Planning Capacity / Managing Waiting Lines

Google expands its locations across the US

Everyone knows Google. What started up as a small company at Stanford University is now one of the best-known websites in the world. This phenomenon took the world by storm in the late 90s and has been a part of our lives for over two decades. Whenever we have a doubt and we decide to look it up online our head’s immediate thought is to search it on Google. It has become our go-to search engine, it’s easy to use and it seems to have all the answers to any possible question.

Less than a week ago, the company made a big announcement that did not get too much attention. They’ve decided to expand their offices across the US. As of last year, they counted with offices and data centers in 21 states. This year, 2018, they are opening data centers in Alabama, Oregon, Tennessee, Virginia and Oklahoma. Not only that, but they are either opening or renovating offices in California, Colorado, Illinois, Massachusetts, Michigan, New York, Pennsylvania, Texas and Washington. This massive expansion is just a small display of how much the company is growing.

 

 

This growth needs to go hand in hand with sizing capacity. We learned in class that there are several strategies for sizing capacity. These are:

  • Forecasting demand accurately 
  • Understanding the technology and capacity increments
  • Finding the optimum operating level
  • Building for change

In this case, Google must have forecasted its demand. By doing so, they noticed that they needed more space to be able to supply every client on the long run. Not only that but since they are a technology company, they must keep their data centers and offices ready for the next big thing to come.
Another topic we saw in class related to planning capacity was the different timing strategies to expand businesses. These included: leading demand with incremental expansion, leading demand with one-step expansion, capacity lags demand with incremental expansion and attempts to have an average capacity with incremental expansion. The company took a leading demand with one-step expansion strategy which means that they plan to stay ahead of the demand, thus minimizing the chance of sales lost to insufficient capacity.
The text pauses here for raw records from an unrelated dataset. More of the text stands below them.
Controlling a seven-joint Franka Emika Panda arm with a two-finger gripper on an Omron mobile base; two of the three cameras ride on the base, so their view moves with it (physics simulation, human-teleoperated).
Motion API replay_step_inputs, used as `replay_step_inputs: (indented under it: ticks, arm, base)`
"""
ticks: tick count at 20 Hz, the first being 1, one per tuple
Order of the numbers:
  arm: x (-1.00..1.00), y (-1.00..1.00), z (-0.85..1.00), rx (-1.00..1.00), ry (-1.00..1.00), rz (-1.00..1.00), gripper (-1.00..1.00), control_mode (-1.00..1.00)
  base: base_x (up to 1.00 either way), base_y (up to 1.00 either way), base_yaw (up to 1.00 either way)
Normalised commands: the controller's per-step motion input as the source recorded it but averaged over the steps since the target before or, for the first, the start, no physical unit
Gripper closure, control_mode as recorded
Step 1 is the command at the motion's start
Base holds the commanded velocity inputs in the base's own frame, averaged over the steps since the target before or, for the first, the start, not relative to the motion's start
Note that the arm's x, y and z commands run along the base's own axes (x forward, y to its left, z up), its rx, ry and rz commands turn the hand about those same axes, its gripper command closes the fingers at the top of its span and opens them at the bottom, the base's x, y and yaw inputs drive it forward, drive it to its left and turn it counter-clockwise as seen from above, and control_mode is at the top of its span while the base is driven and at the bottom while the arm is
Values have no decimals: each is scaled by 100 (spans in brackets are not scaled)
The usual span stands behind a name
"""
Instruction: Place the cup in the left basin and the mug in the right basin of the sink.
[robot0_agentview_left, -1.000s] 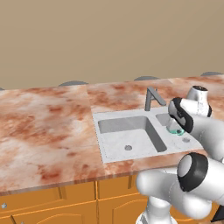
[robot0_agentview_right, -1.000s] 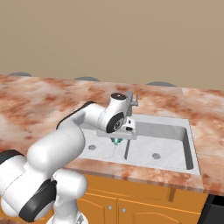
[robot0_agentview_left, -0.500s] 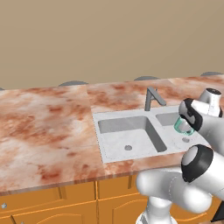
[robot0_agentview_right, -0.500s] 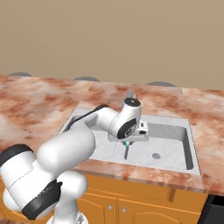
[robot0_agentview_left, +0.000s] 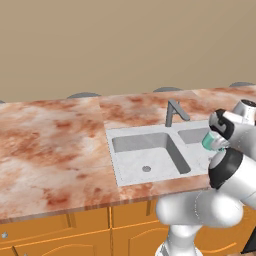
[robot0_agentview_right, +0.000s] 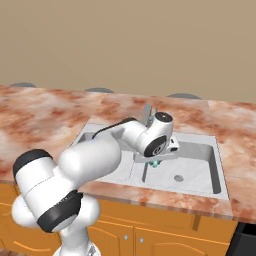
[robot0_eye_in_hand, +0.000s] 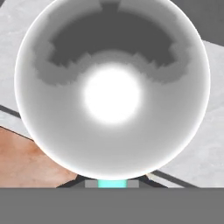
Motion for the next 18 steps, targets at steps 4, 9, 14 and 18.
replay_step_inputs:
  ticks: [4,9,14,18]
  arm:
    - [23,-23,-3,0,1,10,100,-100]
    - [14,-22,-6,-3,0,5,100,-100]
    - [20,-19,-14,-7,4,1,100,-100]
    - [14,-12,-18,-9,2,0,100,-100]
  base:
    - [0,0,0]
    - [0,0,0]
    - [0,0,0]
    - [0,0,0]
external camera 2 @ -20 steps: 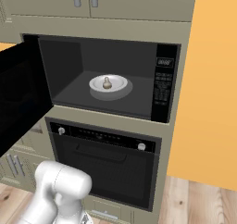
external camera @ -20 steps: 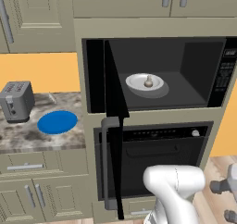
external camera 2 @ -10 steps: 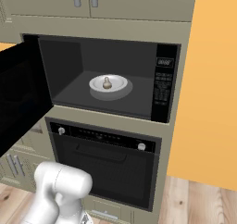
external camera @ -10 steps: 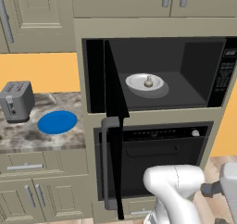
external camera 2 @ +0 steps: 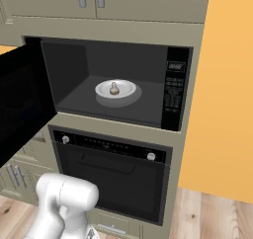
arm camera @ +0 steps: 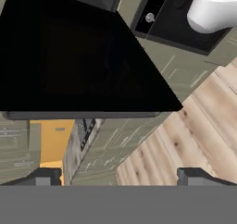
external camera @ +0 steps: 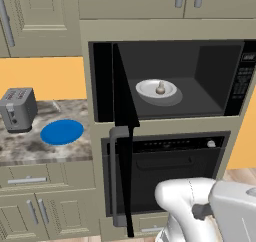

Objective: Pick the mushroom from the counter and place it in the microwave. Then turn on the microwave.

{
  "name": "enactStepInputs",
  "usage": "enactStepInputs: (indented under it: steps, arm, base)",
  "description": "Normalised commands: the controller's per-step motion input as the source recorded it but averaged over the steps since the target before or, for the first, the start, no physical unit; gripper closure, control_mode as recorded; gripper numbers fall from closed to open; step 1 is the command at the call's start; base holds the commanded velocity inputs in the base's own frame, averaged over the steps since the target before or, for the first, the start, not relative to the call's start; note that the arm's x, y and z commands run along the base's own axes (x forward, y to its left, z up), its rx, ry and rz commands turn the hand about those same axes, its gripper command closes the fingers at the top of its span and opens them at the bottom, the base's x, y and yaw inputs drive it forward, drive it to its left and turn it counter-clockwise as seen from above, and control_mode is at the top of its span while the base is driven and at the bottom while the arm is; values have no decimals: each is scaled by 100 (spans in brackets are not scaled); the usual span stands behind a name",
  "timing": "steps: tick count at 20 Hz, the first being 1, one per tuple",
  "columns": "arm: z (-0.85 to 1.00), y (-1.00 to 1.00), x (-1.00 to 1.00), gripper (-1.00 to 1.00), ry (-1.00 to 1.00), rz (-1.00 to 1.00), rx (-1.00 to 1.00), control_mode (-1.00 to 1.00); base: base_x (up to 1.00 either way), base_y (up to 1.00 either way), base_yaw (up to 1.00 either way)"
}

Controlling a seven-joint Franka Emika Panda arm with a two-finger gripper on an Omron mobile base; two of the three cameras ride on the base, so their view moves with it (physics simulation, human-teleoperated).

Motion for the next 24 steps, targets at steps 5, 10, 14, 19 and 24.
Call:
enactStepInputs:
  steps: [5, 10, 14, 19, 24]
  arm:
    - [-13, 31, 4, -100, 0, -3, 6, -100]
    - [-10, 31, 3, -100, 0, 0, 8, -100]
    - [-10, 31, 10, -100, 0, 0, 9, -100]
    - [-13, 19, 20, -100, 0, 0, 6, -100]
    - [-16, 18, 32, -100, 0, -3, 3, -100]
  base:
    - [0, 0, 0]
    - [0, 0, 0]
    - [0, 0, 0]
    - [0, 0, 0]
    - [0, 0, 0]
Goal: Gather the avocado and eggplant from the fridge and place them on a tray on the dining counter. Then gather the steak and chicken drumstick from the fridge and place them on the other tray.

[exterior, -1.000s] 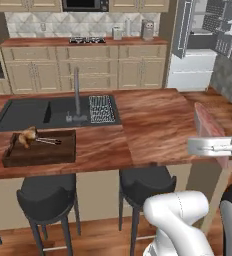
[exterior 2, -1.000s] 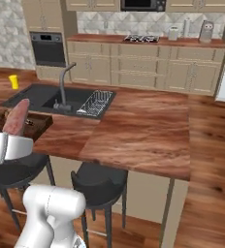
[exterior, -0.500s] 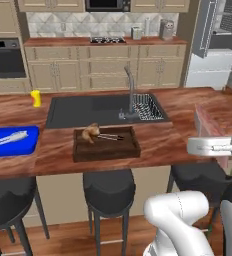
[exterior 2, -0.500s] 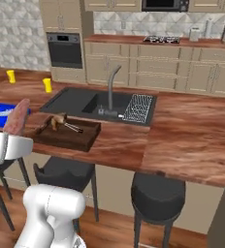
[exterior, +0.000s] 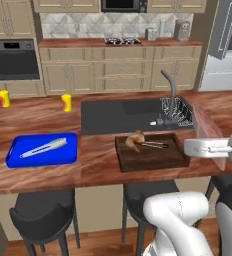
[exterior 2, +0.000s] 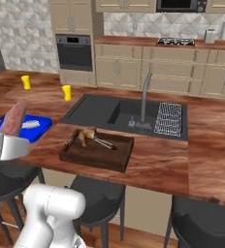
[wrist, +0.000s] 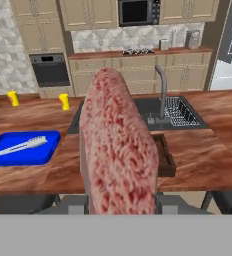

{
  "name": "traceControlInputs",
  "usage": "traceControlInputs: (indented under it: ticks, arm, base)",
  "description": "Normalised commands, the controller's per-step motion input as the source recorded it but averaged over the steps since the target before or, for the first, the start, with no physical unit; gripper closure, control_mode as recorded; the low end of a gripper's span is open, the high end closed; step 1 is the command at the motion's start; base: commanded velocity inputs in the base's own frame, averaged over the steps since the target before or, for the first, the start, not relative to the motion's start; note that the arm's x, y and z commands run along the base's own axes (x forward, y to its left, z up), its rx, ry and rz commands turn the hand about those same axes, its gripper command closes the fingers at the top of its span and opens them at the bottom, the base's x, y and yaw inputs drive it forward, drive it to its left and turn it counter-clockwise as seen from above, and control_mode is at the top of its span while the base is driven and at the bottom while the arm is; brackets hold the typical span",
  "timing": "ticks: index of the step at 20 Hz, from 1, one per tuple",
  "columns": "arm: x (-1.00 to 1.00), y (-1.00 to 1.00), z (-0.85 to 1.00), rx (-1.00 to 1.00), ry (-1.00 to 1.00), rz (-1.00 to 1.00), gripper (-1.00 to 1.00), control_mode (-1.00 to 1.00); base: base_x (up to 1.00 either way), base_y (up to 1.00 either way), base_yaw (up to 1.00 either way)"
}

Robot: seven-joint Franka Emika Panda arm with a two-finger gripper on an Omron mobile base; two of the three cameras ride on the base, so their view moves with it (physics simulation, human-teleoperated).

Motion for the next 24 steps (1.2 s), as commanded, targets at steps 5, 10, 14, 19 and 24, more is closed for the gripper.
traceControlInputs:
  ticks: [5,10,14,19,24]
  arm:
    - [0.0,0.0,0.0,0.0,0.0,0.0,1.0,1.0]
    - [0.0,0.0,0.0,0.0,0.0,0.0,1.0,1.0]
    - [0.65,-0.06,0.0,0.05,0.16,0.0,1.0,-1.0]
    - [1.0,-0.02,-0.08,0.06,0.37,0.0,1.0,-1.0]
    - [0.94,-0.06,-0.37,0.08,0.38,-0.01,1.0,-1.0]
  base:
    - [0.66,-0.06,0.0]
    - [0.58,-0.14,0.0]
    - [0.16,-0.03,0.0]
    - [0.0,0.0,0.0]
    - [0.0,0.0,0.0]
In order to complete this strategy, the company has to make huge investments. Google is spending over $2.5 billion dollars on the data centers alone. For each of these servers the technology enterprise needs to hire around 1,900 employees. This is the capacity requirement the firm has calculated for each data center. In one of our latest lessons we saw that capacity requirement is the capacity necessary for a future period of time to meet the forecasted demand of the firm.

Google has grown over time to become a billion-dollar firm, with over 600,000 employees in 50 different countries.  Although I only focused on Google US on this topic, the same strategies are being applied in the rest of the countries where this innovative and resourceful company is located.

Can you think of any other tech company that has been expanding its capacity lately? Maybe one that has been using a different timing strategy to expand?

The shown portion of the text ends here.